In the first tutorial our tutor - a shy, tweedy type (at Sydney Uni, where sandstone is a religion, we still have shy, tweedy tutors, although I hear they've been mostly outlawed elsewhere in Australia) with ill-advised sideburns - asked us what we thought feminism was. I smiled, look around to make sure no-one else was about to start speaking (I was one step away from shooting my hand up into the air a la Hermione Granger, old habits and all that), and launched into this pathetically rehearsed, schoolgirl idea of what a feminist was. I may have said something along the lines of "evangelistic feminism was particularly prevalent in the movement's early forms, it could even be called militant" (cringe). I didn't know what I was talking about. I had a head full of Germaine Greer and burning bras. I had an idea of feminism I had formed from watching one bad documentary in year 9 history class. Looking back, the books I was reading were all by men. Sure, Jane Austen isn't a man. But in second year uni I had my head full of Evelyn Waugh, P.G Wodehouse, E.M Forster, John Le Carre... Men who write a cracker of a story, men who know how to write about the stuff and the things and all that glitters, but who don't write (many) great female characters. This was before Joan, before Virginia, before Nora, before Hillary, before Donna, and yes, even before Nigela.
My tutor - his name was Charles, which was just so perfect - coughed a little and smiled (shyly, tweedily) and did that very kind thing that tutors do, when they try and steer you in the right direction without humiliating you in front of all your classmates. "That's certainly one kind of feminism, yes," he said. "But what about all the others?" The others, I thought. There are more? "Would you call yourself a feminist?" He asked me. "No." I answered quickly. I was no Germaine Greer. (I hadn't even read a Germaine Greer book) (I hadn't really read any Virginia Woolf). "But do you believe that men and women should be equal?" "Yes" "And do you think your education is as important as mine?" "Yes, of course" "And do you think your opinion and voice is just as important as mine?" "Yes," I answered. "Well then," shy, tweedy Charles said, "sounds like you're a feminist to me." Was it really that simple? I have to say, in that cold classroom, that never stopped smelling ever so slightly of wet paper, even late in the year when autumn bled into summer and every day was what weathermen like to call 'scorchers', I wasn't convinced. It took me almost half the semester - and all of Orlando and A Room Of One's Own and a great deal of The Bell Jar - to convince me otherwise. I got a shocking mark in the final essay because, even though I had realised the implications of what feminism might meant to me, I still had a pretty shaky understanding of what it actually was. But it was the start of something. It was the start of something that never stopped being something, really.

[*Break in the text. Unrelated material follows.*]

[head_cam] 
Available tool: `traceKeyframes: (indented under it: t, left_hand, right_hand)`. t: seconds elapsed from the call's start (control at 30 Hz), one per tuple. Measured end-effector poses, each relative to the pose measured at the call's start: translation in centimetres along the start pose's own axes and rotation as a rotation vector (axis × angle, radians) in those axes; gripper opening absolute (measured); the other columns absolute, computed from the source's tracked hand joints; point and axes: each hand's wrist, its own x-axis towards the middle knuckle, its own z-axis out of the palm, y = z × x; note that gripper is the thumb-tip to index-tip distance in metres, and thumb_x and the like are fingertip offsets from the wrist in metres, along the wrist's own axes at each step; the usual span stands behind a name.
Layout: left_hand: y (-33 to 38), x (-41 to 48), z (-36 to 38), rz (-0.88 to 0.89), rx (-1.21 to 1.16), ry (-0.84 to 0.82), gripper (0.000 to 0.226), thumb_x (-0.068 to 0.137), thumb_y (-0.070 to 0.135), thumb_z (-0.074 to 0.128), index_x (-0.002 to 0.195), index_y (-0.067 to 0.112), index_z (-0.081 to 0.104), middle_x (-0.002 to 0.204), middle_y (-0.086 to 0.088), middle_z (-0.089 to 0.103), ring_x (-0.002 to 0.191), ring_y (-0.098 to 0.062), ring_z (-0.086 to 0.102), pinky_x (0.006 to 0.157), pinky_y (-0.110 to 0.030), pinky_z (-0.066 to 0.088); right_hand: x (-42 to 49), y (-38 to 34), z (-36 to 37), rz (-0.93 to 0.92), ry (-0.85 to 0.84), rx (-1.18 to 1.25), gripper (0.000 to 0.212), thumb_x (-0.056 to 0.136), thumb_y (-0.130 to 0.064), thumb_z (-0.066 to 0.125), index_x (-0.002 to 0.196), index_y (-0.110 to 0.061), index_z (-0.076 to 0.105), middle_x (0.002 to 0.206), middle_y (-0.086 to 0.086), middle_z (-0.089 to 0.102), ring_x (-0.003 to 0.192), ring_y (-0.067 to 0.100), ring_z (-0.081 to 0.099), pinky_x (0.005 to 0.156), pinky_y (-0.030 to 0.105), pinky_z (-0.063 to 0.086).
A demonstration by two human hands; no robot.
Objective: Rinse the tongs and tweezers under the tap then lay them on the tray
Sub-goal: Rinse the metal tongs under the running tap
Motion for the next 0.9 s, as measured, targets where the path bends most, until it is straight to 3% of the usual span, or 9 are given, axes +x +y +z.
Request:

When I saw the new Elle UK cover, fresh-faced Miss Watson, "this is what a feminist looks like", Benedict Cumberbatch on the turn, I couldn't help but think, god, I wish I had read magazines like Elle UK when I was younger. I wish there had been Emma Watsons (and maybe even Lena Dunhams) telling me on Twitter, on Instagram, in books, in the pages of magazines, how great it is to be a woman. Maybe I wouldn't have been so confused. I think back to the timing and, you know, the funny thing is, the very first Elle UK I ever bought - Alexa Chung on the cover, natch - was right at the end of that gender studies class. I remember being captivated, not just by the design - which is fantastic - or the fashion - which is fun - but the way it spoke to me, a young woman, trying to find her feet professionally and personally, with humour and wit and a knowing smile. "Been there, done that love," it seemed to say. "Let us help you." It didn't have the same strength and force of voice as it does now when it discussed feminism. But it was a magazine by women, for women, with features about work and money and sex and body politics and, yes, clothes, that celebrate rather than belittle or chastise you, the reader, a woman. That's real nice. And that's what feminism looks like.